Legislation Cited: Conveyancing Act 1919
Legal Profession Act 1987
Legal Profession Act 2004
Legal Profession Act 2007 (Qld)
Parliamentary Contributory Superannuation Act 1971
Cases Cited: Amos v Ian K Fry & Co. [2010] QCA 131
Balkin v Peck (1998) 43 NSWLR 706
Boyce v McIntyre [2009] NSWCA 185
Claudio Grizonic v Suzanne Ranken Suttor & Ors
Dawn Wade v Suzanne Ranken Suttor [2001] NSWSC 471
Griffiths v The Trustees of the Parliamentary Contributory Superannuation Fund [2012] NSWCA 231
Hardoon v Belilios [1901] AC 118
IW v City of Perth [1997] HCA 30; (1997) 191 CLR 1
Legal Services Commissioner v Wright [2010] QCA 321
Norrie v NSW Registrar of Births, Deaths and Marriages [2013] NSWCA 145
Category:Principal judgment
Parties: Michael Shillington (1st Plaintiff)
Michael Crowley (2nd Plaintiff)
Richard John Harries (Defendant)
Representation: Counsel
M Castle (Plaintiffs)C Bolger (Defendant)
Solicitors
Hicksons (Plaintiffs)Lee Dalton & Associates (Defendant)
File Number(s):2012/00291023-1

Judgment

  1. The plaintiffs in this matter, Michael Shillington (the first plaintiff) and Michael Crowley (the second plaintiff), are trustees pursuant to a Family Court appointment in respect of the sale of two rural properties in NSW. Mr Shillington is a solicitor and Mr Crowley is an accountant.

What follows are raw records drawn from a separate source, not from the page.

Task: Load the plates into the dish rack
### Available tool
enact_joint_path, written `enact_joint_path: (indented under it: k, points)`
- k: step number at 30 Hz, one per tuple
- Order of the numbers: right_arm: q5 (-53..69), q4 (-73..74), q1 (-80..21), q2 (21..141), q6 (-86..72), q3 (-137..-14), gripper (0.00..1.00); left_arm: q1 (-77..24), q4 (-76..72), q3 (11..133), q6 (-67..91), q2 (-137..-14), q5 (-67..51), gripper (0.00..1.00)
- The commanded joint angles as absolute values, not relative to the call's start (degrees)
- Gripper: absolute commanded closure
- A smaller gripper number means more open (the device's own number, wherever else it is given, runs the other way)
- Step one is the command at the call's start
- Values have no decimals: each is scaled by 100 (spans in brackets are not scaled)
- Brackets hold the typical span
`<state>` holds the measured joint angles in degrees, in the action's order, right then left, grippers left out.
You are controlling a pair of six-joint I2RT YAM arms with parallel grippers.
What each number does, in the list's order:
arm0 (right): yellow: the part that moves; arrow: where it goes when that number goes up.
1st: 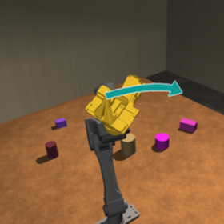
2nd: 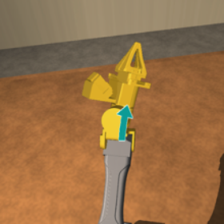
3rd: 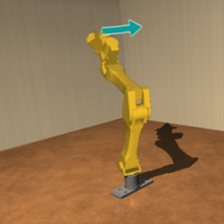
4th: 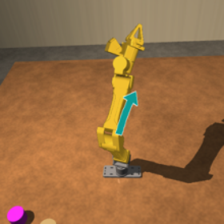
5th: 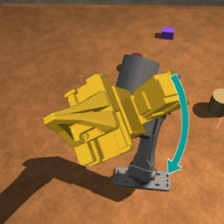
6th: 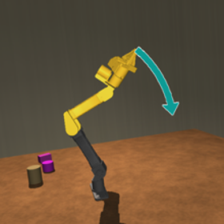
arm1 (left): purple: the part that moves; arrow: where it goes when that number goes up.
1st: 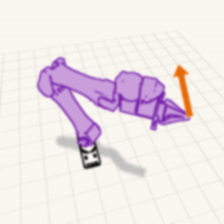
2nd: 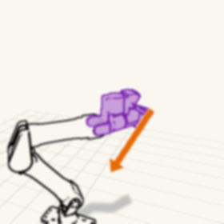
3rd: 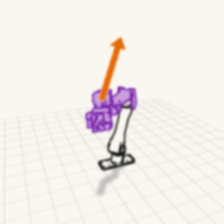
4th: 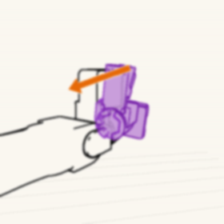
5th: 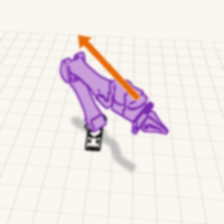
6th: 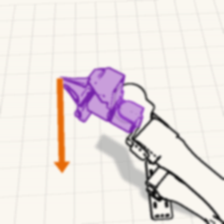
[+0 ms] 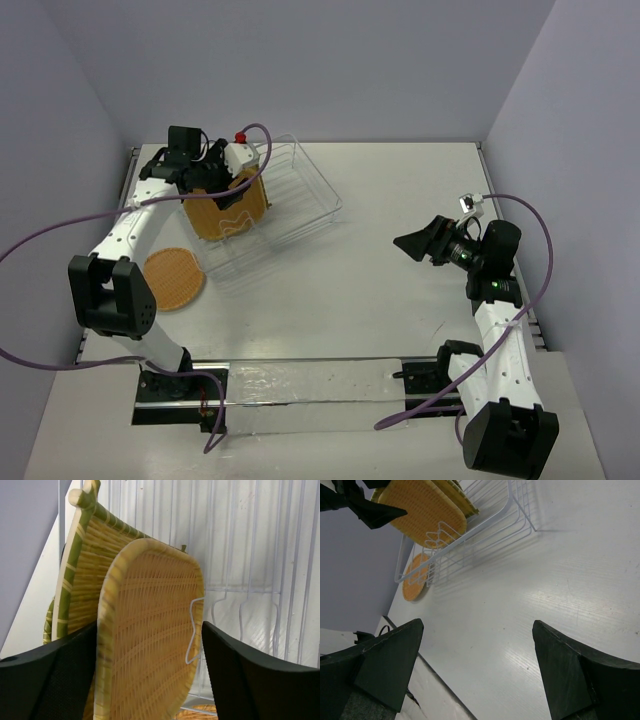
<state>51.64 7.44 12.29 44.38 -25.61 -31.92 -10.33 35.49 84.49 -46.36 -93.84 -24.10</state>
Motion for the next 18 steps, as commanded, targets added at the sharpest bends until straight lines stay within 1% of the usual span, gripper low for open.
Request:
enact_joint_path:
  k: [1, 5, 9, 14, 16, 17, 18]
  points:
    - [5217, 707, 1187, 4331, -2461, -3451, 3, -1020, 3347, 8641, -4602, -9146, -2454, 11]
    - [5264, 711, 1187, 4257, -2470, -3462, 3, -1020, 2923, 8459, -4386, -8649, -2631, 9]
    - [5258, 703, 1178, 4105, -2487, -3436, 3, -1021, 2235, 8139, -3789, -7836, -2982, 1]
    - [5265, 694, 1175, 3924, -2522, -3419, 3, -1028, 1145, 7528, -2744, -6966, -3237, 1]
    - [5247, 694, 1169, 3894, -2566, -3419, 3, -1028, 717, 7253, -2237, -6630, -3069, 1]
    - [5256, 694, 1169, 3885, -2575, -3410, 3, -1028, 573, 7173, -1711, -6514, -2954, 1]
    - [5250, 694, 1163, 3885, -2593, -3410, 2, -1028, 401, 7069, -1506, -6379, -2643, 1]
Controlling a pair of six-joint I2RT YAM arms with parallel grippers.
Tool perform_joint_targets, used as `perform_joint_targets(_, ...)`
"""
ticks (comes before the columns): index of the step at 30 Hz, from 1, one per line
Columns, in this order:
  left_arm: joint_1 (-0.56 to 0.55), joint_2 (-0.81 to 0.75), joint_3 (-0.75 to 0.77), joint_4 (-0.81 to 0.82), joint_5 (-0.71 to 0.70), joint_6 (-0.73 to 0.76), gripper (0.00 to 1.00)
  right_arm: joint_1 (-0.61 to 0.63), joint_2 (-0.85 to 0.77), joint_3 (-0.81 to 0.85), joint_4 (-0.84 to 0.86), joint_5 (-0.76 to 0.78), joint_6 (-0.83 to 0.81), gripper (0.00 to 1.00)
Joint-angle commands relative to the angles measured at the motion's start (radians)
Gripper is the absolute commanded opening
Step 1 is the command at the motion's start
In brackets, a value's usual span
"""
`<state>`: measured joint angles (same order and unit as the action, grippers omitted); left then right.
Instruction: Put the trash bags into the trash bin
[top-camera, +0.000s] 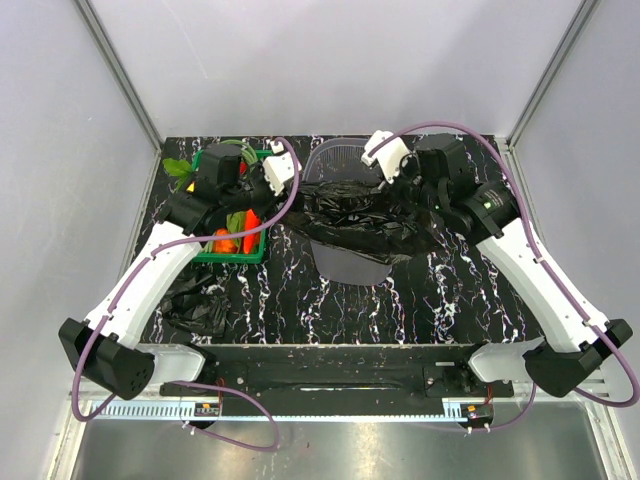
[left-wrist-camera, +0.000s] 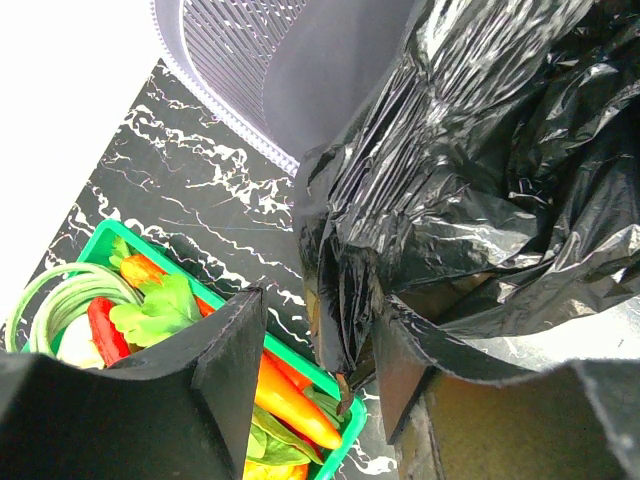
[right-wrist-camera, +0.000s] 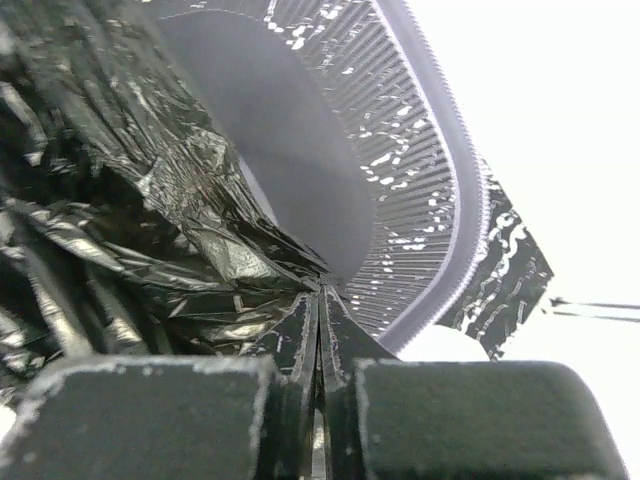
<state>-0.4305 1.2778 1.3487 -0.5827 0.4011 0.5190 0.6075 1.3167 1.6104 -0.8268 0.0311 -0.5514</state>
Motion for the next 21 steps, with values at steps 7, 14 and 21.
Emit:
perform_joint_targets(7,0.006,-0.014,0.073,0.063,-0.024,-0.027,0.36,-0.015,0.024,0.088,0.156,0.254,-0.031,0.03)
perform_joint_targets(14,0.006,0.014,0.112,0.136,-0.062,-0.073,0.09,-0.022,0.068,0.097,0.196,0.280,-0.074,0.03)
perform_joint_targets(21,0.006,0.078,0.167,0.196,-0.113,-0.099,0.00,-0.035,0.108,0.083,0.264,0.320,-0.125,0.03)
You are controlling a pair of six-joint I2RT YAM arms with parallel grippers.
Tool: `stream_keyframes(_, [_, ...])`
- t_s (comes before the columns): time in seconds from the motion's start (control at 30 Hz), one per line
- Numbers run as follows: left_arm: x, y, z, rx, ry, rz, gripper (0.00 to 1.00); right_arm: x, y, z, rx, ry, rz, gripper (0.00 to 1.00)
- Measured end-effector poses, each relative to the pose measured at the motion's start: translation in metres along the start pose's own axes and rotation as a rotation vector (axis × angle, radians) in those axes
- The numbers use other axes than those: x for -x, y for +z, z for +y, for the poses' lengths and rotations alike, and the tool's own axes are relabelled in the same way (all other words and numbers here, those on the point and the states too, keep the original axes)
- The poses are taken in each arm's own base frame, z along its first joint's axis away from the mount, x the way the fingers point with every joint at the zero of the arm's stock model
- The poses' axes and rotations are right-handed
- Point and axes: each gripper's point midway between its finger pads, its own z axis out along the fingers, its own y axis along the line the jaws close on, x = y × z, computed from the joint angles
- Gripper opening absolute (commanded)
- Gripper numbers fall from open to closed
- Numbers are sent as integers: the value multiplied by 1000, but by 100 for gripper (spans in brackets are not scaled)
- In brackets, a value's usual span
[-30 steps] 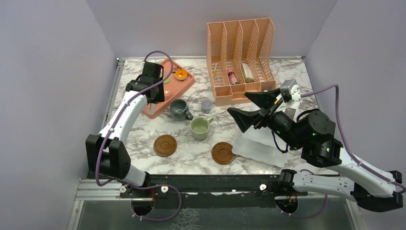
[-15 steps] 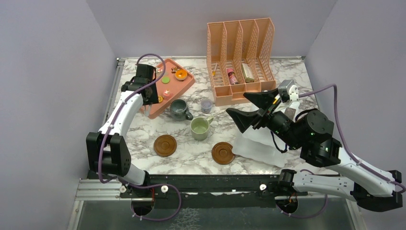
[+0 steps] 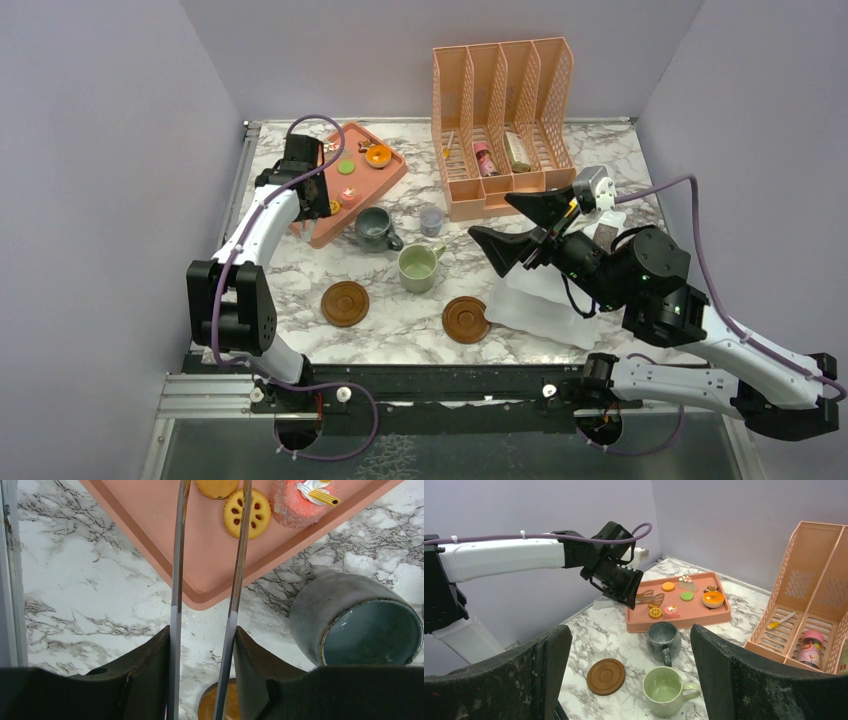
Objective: Serve the afternoon tea
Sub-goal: Pick up the desert from the tray.
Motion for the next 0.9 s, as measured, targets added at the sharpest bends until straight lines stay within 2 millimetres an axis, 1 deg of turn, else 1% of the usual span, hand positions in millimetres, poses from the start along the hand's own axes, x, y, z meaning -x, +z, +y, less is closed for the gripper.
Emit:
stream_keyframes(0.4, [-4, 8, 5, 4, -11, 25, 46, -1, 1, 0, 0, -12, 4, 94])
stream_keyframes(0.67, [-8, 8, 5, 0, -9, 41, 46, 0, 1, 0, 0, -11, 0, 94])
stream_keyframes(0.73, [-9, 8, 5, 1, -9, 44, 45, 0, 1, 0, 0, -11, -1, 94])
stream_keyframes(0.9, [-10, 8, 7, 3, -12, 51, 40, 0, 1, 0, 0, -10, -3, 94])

  1. The defendant, Richard John Harries, is the respondent husband to Family Court proceedings commenced by his former wife. The defendant was the owner, together with his two sisters, of the two subject properties. The defendant instructed the firm Lee Dalton and Associates to act for him in relation to the family law proceedings.

  1. The first plaintiff's firm, Whiteley, Ironside and Shillington, carried out the legal work associated with the performance of the plaintiffs' obligations under the terms of the trust.

  1. Following the sale of the properties, the plaintiffs informed the defendant's solicitors on 1 November 2011 that the proceeds of sale would not be distributed pending a resolution of a dispute concerning the trustees' costs and clarification of the correct interpretation of the Court's orders. The defendant had previously entered into a contract to purchase a farming property in Queensland and was pressing the plaintiffs to distribute the proceeds of sale so that he could complete the settlement. The defendant instructed his solicitor to advise the plaintiffs that they would be held personally liable for any damages arising out of a delay in settlement.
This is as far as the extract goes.